Average cyclist burn anywhere from 700 – 1000 calories per hour, depending on the person and the course. During my first century ride I burned 9,393 calories in 6:47:35 which is an average of 1,384 calories per hour in 60° F temps. For the HHH last year I burned 3,423 calories in 4:55:59 which is an average of 696 calories per hour in 80° F temps. Finally, for my Ironman Steelhead last year I burned 2,325 calories in 2:41:57 which is an average of 861 calories per hour in 70° F temps. As you can see even I have pretty huge caloric range requirements, from 696 – 1,384 calories per hour.
With my first century ride there was an absolute ton of wind so most of those miles, while flat, were into the wind which meant slow speeds and huge energy requirements. I also feel like my form and overall training was in it’s infancy so my body wasn’t as accustomed to riding that far for that long.
In the HHH last year I was more prepared and properly trained combined with the fact that the course was hilly, which yes means climbing, but everything that goes up comes down.

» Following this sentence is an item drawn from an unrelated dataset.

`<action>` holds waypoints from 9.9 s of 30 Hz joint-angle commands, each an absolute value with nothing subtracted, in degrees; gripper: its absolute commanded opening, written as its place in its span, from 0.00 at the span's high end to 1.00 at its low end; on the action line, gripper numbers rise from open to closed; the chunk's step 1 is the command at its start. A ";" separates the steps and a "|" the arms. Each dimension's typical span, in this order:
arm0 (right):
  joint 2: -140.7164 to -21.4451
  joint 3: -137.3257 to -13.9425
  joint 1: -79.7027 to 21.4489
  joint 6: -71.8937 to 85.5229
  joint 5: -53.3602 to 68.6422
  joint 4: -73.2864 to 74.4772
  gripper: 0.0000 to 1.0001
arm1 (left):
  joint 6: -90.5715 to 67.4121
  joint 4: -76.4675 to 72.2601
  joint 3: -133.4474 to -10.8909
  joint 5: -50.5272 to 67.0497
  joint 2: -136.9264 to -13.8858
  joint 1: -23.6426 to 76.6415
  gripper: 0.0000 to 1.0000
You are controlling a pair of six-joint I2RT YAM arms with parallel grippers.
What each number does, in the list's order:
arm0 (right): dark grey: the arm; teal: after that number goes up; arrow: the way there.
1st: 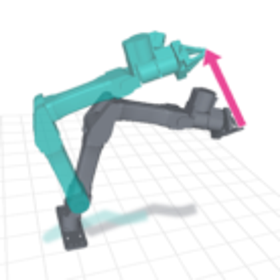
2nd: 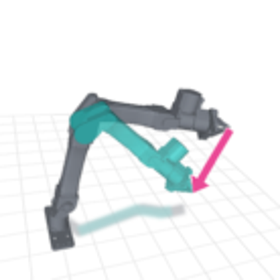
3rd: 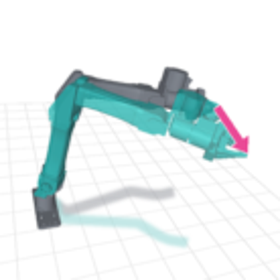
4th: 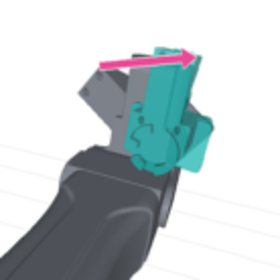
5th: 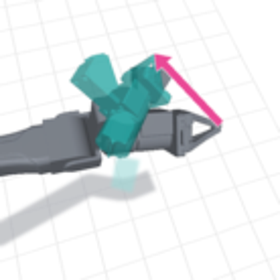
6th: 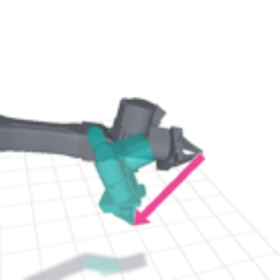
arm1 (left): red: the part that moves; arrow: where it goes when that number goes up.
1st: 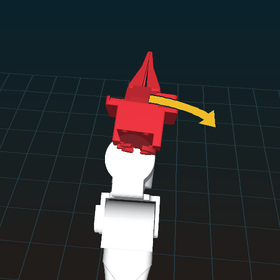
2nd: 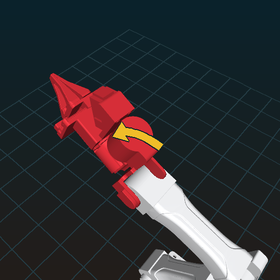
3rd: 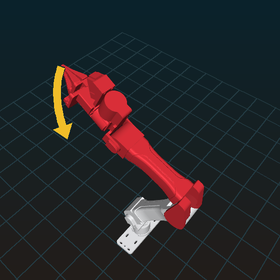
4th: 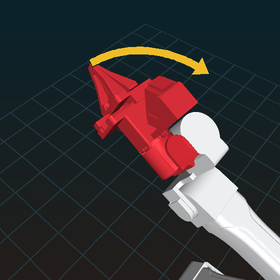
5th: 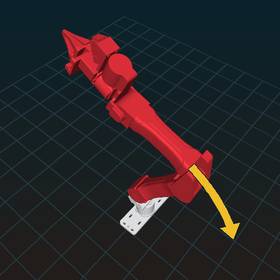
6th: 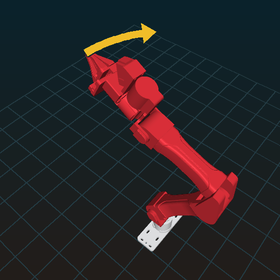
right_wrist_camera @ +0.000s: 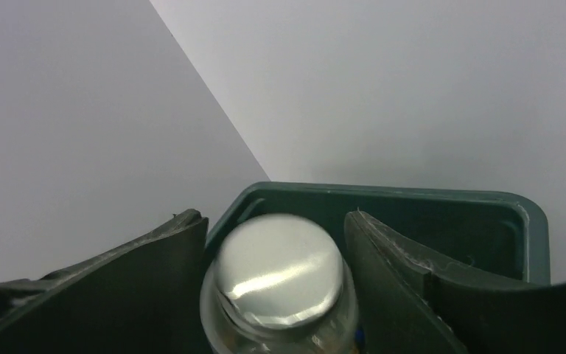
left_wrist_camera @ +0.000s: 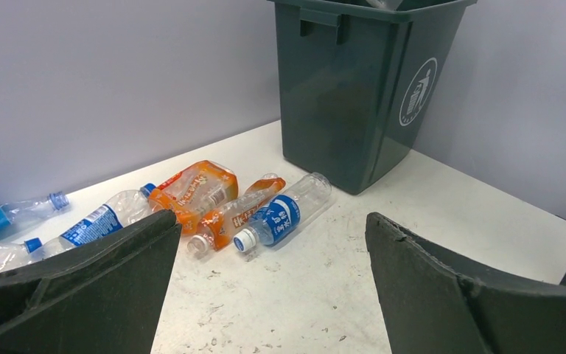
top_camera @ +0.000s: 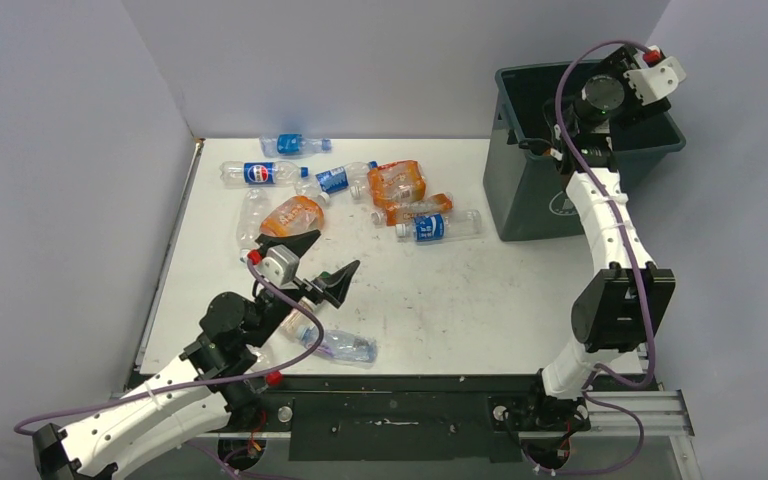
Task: Put the plastic bottles in the bin
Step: Place the plastic bottle in the trash bin, then pick up the plastic bottle from the corner of the board, then place the plastic bottle in the trash bin.
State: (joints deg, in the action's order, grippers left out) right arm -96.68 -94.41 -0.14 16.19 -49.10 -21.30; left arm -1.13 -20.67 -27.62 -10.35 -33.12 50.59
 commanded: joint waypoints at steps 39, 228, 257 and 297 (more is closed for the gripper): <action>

Riding down the other side means the calorie burn is darn near zero once my heart rate comes down from the climb. I also took my time at all of the rest stations to give my body the opportunity to come down to normal levels.
Finally, for the HIM it was a steady and consistent power output where I really focused on staying hydrated and eating often. The course was fairly flat but there were a few rolling hills along the route. Nothing like the HHH for sure but not nearly as flat as the century ride. I knew I needed energy for the run but still wanted to leave my stamp on the ride so I pushed it a bit.
So what should an athlete do to really optimize fueling and hydration during the ride or race?
First and foremost you need to train with different foods and drinks to see what does and doesn’t work for your body. Don’t change up your food the day of the race and don’t try new foods out at the rest stop that you’ve never eaten before. The last thing you want to be doing is running to the porta potty or dealing with stomach pains because of that yummy danish or sports drink.
I’m fortunate that my body has thus far reacted well to a huge variety of food but that doesn’t mean I’m adventurous during the ride, far from it. I head to every event with enough of my own food and drink to fuel the entire length. I may eat a few things along the way that I didn’t bring but only if my body is doing well or I’m certain it’ll react fine.
Don’t tempt fate, eat while training and take note of what works and what doesn’t.
Once you know what fuels work for your body the second thing to do is to fuel often. Remember my post on hydration from a few weeks ago? Hydration is so fundamental to any endurance event lasting more than an hour, especially in the heat. Without water and electrolytes your body will begin to decline in performance and eventually seize up. I’m sure you’ve seen the videos of athletes falling over during an event. If it wasn’t due to fatigue I’m willing to bet it was due to poor hydration.
We all get caught in the moment and when the adrenalin kicks in we’re not always thinking about fuel. That’s why it’s so important to go into autopilot and fuel frequently, more often than you might think.
As I mentioned earlier, for me that meant setting a bike alarm and eating every 5 miles which equated to every 15 minutes. I might only eat 1-2 shot bloks or maybe a Gu & water one time and some energy drink the next time. Either way I was consuming something every 15 minutes when I heard the beep. I was on autopilot and didn’t have to think, I just had to focus on pushing myself.
Not every athlete is gifted with the ability to perform in top form in every situation regardless of preparation. Whether it’s a triathlon or a long bike ride, most of us need to do some simple planning to ensure our performance and safety. To ensure you perform well and have fun you need to practice fueling often and then go into autopilot at the event.
Don’t challenge fate fueling your body with poor planning and execution, give yourself every opportunity to reach your potential and enjoy your big day to the fullest.